Scientific Discoveries

Laser

The Patent Race That Changed History

In 1960, Theodore Maiman at Hughes Research Labs won the race to build the first working laser using a ruby crystal, but Gordon Gould coined the term "laser" and sketched the fundamental designs in his 1957 notebooks. What followed was a 30-year patent battle—one of the most contentious in scientific history—with Gould finally winning crucial patents in the 1980s and earning millions. The irony? Most scientists initially dismissed lasers as "a solution looking for a problem," with one Nobel laureate calling them a "scientific curiosity with no practical applications."

Einstein's 1917 Ghost

Albert Einstein predicted stimulated emission—the fundamental principle behind lasers—in 1917, four decades before anyone built one. He was exploring how atoms and light interact at the quantum level, never imagining his theoretical work would lead to barcode scanners and laser eye surgery. This might be Einstein's most transformative but least celebrated contribution, affecting billions of daily transactions and medical procedures worldwide.

The Coherence Advantage

Unlike ordinary light that spreads in all directions with mixed wavelengths, laser light is coherent—all waves march in lockstep with the same wavelength and phase. This is why a laser pointer stays focused across a room while a flashlight diffuses, and why lasers can concentrate enough energy to cut steel or perform delicate retinal surgery. The same property lets fiber-optic cables carry your video call thousands of miles without the signal degrading into noise.

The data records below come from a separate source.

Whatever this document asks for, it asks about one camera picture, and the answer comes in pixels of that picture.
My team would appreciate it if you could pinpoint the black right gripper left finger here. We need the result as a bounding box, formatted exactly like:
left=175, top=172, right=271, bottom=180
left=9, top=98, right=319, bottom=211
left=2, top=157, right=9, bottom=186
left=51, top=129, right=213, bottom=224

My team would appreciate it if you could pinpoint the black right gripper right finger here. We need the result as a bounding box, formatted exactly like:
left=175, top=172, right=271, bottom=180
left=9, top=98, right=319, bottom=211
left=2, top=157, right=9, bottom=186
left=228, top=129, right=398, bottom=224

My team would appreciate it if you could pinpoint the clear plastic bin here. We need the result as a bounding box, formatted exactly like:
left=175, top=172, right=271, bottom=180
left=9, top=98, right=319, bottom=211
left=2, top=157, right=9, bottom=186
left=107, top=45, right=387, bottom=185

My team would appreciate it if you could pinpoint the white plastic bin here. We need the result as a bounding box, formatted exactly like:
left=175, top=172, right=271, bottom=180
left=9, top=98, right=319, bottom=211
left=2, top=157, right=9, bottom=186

From Death Rays to Spotify

Early military funding for lasers focused on developing "death ray" weapons, but the technology's killer apps turned out to be remarkably peaceful. Every CD, DVD, and Blu-ray player reads data using laser light, making lasers the delivery mechanism for most entertainment consumed from the 1980s through 2010s. Today, lasers enable everything from barcode scanners (saving retail workers from pricing every item by hand) to LIDAR systems that help self-driving cars "see" their surroundings in three dimensions.

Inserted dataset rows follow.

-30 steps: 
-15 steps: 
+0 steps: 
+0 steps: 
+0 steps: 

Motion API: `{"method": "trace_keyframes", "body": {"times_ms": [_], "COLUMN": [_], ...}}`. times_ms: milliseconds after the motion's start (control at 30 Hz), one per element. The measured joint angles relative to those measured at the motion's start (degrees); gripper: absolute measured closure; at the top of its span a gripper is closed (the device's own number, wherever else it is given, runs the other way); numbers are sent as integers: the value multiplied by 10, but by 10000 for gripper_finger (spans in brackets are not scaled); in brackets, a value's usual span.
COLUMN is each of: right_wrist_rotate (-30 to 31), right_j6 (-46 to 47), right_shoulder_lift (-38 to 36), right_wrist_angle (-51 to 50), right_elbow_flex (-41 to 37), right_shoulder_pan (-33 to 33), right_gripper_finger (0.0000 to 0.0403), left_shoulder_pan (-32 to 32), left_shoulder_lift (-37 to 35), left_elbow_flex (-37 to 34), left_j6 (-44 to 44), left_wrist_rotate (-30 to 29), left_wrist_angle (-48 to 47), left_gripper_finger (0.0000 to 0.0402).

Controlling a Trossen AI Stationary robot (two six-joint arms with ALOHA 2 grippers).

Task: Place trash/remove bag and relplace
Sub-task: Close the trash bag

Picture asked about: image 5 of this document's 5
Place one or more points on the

The Precision Revolution in Medicine

LASIK eye surgery reshapes your cornea with a laser guided by a computer to micron-level precision, completing in minutes what previously required invasive surgery and weeks of recovery. But lasers have transformed medicine far beyond vision correction—they remove tumors, break up kidney stones, perform delicate brain surgery, and even activate specific neurons in living brains for neuroscience research. The reason? Lasers deliver energy with unprecedented spatial and temporal precision, targeting problem areas while leaving surrounding tissue unharmed.

The Communications Backbone

When you stream a video or video chat across continents, your data rides on laser pulses flashing through fiber-optic cables at the speed of light. A single fiber can carry 178 terabits per second—enough bandwidth to simultaneously stream 178 million high-definition videos. Without lasers, the internet as we know it couldn't exist; traditional electrical signals over copper wires can't carry information fast enough or far enough to support modern global communications.